(Dataset records)
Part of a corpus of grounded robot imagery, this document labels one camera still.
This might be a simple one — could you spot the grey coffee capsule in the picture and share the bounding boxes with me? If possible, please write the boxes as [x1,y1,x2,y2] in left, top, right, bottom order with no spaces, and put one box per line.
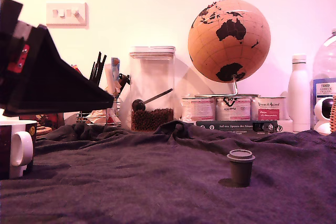
[226,149,256,188]

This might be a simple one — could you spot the black coffee scoop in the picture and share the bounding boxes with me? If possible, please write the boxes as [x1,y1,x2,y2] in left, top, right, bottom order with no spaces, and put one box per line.
[131,88,174,112]

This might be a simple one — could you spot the coffee beans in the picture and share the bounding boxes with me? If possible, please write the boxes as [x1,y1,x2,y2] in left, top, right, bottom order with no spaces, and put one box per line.
[131,108,174,132]

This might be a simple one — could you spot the floral print tissue box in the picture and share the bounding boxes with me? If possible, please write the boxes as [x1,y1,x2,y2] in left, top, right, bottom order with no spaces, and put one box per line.
[19,112,65,131]

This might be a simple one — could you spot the black stick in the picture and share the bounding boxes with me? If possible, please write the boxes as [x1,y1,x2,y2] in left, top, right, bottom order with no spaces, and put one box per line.
[88,61,97,81]
[92,51,102,86]
[96,54,108,88]

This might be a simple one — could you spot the cork coaster stack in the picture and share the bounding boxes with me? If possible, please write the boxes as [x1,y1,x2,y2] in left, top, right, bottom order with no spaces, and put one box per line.
[35,121,55,138]

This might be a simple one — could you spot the crumpled white paper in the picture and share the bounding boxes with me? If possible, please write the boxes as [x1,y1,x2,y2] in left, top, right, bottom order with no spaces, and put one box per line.
[86,108,111,125]

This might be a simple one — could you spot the tall white paper packet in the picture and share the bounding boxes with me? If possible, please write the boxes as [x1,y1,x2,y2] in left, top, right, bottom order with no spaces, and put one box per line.
[104,62,122,125]

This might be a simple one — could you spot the blue white sachet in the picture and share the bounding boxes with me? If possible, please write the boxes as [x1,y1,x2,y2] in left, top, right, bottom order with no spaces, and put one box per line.
[110,56,121,82]

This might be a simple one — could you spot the clear jar with white lid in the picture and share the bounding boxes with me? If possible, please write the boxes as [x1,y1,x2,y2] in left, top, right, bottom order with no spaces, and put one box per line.
[128,46,176,132]

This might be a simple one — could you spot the dark fabric cloth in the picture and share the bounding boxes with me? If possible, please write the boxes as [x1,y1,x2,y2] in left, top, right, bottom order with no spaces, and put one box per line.
[0,120,336,224]

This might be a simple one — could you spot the white tin with pink label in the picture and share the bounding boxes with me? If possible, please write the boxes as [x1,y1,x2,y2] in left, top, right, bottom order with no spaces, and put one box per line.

■ Brief: Output the line containing "spot the dark" and every line after it through the final line of the records above, exactly as written and nothing else.

■ Task answer:
This might be a simple one — could you spot the dark fabric cloth in the picture and share the bounding boxes with me? If possible, please write the boxes as [x1,y1,x2,y2] in left, top, right, bottom order with no spaces, and put one box per line.
[0,120,336,224]

This might be a simple one — could you spot the white tin with pink label in the picture and share the bounding boxes with me? If possible, please write the boxes as [x1,y1,x2,y2] in left, top, right, bottom order with no spaces, and put one box per line.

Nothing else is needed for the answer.